### [YOUR TASK]
When the word "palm" appears in a line of the data below, list that line.

(Entries taken from a collection)

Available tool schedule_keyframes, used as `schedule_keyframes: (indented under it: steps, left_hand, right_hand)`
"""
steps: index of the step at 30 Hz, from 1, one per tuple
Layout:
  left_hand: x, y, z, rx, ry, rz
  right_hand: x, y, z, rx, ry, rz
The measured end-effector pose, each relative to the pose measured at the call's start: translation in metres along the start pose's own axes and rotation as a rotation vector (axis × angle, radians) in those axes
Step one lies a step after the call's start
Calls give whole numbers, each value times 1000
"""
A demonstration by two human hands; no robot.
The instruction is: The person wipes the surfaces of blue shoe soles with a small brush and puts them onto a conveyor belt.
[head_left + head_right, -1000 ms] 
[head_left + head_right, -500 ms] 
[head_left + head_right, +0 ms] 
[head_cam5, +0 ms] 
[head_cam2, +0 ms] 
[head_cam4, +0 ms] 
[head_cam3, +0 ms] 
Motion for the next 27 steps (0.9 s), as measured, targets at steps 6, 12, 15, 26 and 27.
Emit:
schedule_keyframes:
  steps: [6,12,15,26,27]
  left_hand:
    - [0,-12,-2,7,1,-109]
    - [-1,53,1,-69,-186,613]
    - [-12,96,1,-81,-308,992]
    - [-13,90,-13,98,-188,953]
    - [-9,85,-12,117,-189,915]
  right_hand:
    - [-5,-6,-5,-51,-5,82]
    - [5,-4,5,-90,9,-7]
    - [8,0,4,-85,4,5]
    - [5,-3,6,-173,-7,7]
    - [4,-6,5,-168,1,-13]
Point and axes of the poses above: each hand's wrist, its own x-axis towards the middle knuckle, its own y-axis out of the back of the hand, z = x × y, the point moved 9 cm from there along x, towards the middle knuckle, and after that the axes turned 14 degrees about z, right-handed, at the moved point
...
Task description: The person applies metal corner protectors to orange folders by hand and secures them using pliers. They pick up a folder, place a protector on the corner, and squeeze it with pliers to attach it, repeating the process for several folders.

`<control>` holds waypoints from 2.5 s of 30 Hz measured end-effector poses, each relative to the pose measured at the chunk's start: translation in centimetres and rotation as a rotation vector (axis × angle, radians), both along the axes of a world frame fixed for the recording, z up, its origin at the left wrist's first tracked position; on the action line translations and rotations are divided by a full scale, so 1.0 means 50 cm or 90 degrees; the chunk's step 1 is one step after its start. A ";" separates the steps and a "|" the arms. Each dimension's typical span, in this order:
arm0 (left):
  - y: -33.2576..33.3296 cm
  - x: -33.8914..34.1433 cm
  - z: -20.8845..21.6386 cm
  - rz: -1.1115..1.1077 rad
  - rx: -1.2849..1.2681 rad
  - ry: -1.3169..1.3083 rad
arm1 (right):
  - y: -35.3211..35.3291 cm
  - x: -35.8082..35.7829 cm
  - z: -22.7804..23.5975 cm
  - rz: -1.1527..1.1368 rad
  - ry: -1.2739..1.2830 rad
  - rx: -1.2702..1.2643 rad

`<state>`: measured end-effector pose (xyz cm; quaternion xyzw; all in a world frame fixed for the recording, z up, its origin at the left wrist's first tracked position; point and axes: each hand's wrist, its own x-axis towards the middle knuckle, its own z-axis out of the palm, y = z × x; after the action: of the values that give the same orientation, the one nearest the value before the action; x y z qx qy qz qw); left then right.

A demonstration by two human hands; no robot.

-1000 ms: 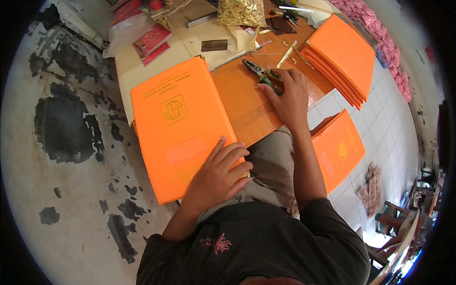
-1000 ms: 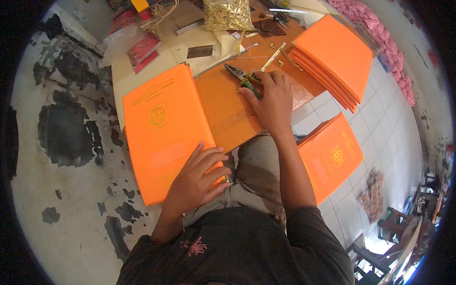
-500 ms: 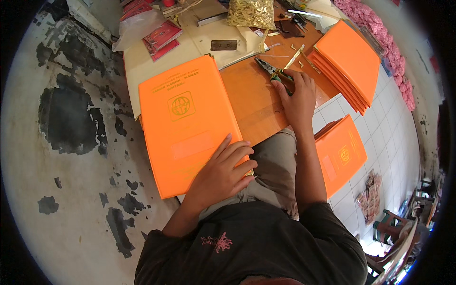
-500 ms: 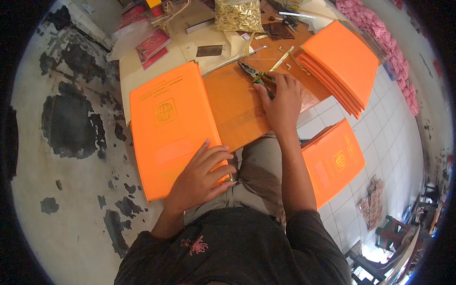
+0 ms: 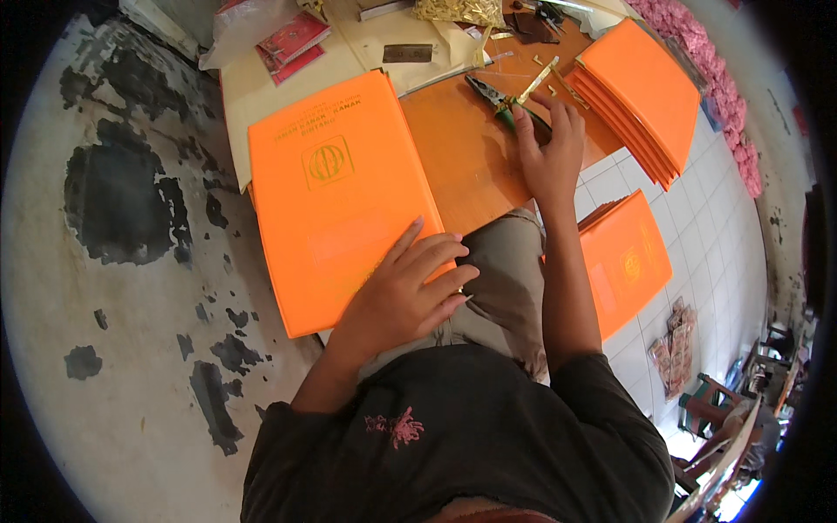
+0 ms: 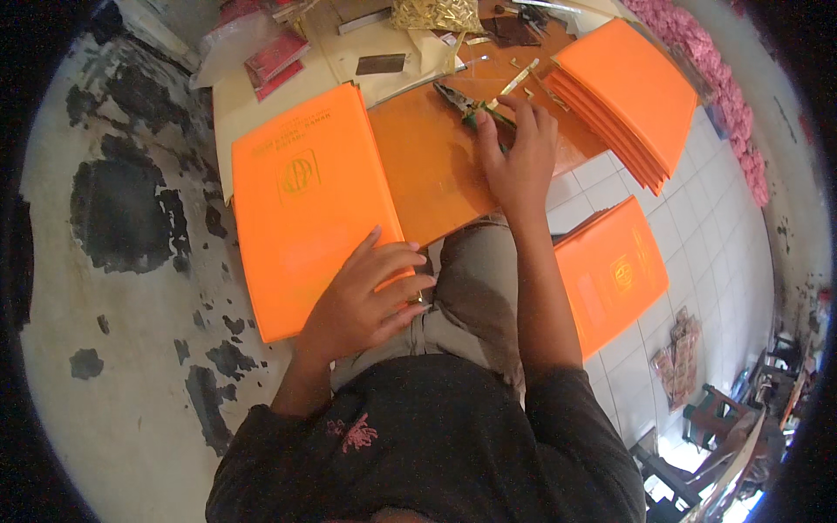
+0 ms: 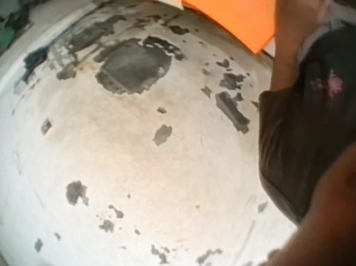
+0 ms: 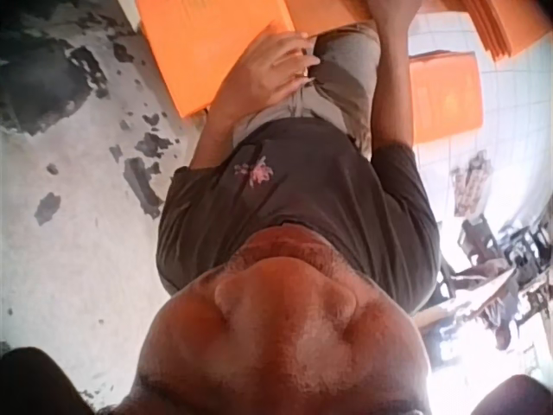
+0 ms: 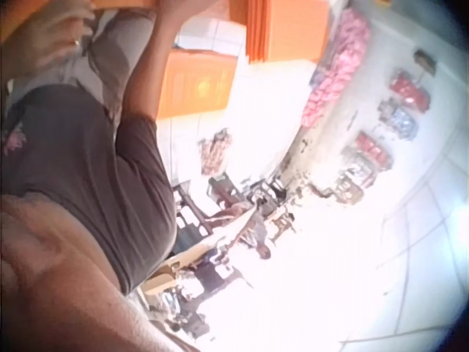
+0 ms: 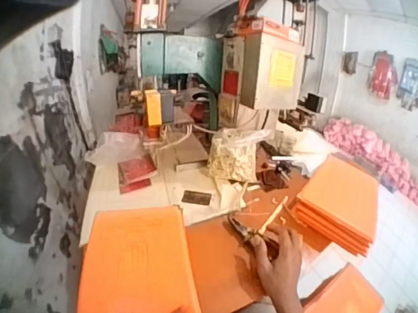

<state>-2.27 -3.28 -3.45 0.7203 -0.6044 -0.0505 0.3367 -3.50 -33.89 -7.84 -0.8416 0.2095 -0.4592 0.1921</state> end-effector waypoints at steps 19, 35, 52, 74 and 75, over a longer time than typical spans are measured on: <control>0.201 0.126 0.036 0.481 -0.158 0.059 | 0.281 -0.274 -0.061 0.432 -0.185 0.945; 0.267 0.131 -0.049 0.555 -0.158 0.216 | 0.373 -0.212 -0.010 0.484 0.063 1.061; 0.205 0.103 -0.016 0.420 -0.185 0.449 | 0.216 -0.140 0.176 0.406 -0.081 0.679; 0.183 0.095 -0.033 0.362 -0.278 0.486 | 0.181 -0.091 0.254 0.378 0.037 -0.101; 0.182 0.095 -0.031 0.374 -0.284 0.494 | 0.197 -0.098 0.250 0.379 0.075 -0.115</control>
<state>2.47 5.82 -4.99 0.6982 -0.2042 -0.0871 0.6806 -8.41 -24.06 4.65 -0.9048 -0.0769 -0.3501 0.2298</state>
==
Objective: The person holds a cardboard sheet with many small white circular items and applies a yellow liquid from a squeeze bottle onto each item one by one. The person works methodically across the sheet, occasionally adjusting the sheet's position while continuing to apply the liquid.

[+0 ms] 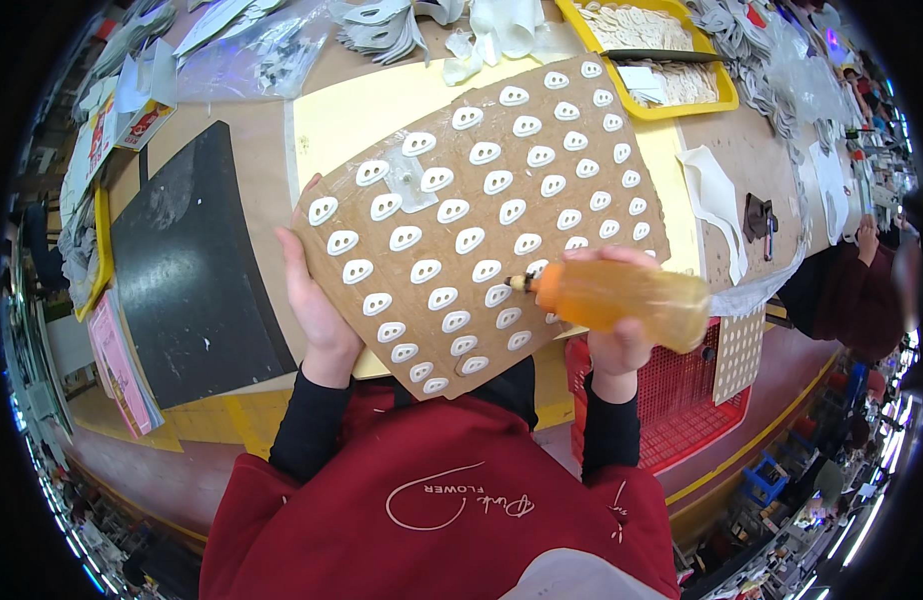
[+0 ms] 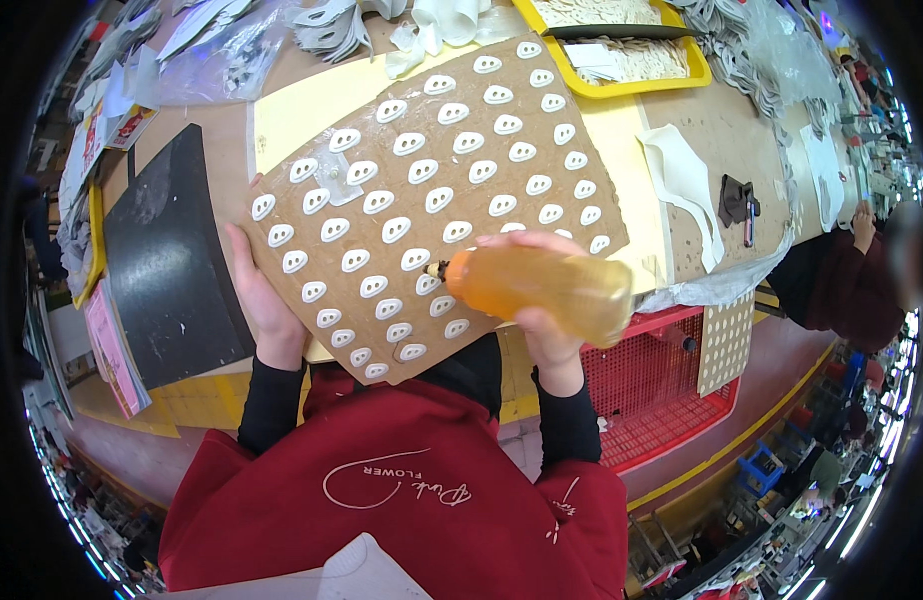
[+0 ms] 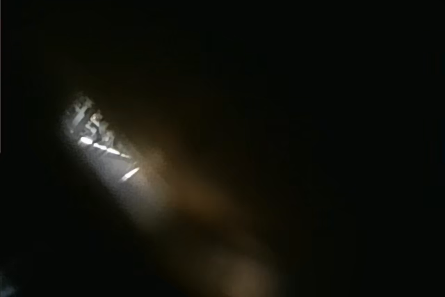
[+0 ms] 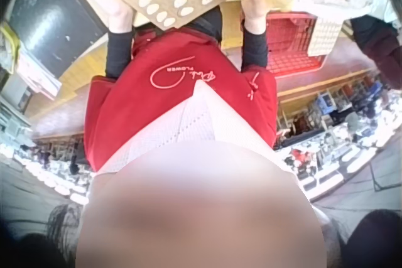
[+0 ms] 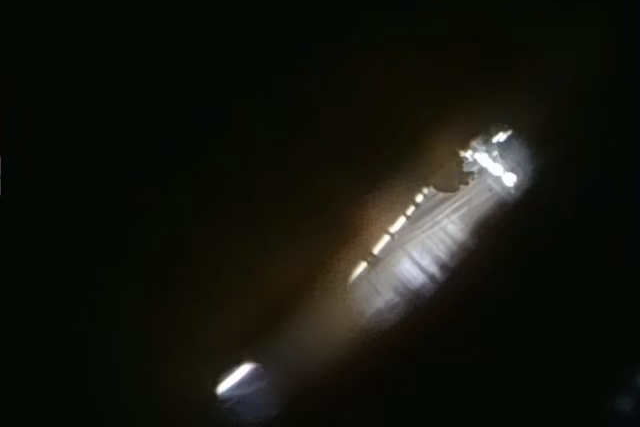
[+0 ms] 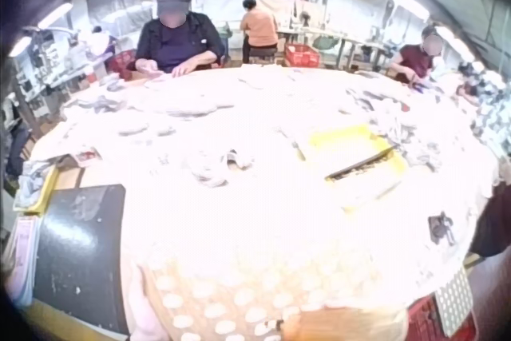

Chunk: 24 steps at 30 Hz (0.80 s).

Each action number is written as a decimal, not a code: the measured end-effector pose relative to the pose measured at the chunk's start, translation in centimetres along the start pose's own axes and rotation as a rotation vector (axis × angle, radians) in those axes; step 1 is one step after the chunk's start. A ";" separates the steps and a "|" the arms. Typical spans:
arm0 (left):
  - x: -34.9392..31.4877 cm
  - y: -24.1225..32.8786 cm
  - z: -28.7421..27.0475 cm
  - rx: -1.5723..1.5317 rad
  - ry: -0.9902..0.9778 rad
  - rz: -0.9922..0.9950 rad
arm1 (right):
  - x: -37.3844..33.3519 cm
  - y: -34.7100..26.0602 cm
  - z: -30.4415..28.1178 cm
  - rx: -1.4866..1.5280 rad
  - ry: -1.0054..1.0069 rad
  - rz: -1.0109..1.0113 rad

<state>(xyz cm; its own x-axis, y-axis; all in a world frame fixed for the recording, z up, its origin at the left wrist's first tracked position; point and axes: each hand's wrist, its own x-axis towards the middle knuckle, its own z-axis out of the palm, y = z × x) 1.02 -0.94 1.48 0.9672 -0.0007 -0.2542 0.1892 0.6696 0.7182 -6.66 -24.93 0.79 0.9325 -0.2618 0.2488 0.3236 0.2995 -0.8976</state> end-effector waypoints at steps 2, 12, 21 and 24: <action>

### [SOLUTION]
`<state>`: measured end-effector pose (xyz cm; quaternion xyzw; all in a world frame fixed for the recording, z up, its origin at the left wrist's first tracked position; point and axes: each hand's wrist, its own x-axis towards the middle knuckle, its own z-axis out of the palm, y = z × x; after the action: of the values that give the same orientation, the one nearest the value before the action; x y z qx qy qz qw); left then right.
<state>(xyz cm; its own x-axis, y-axis; all in a world frame fixed for the recording, z up, its origin at the left wrist's first tracked position; point and axes: each hand's wrist, its own x-axis towards the middle knuckle, its own z-axis out of the palm, y = z × x) 1.02 -0.94 1.48 0.9672 -0.0007 -0.2542 0.1892 0.6696 0.7182 -6.66 -24.93 0.79 0.9325 -0.2618 0.2488 0.3236 0.2995 -0.8976</state> end-effector waypoints at steps 2, 12, 21 and 24: <action>

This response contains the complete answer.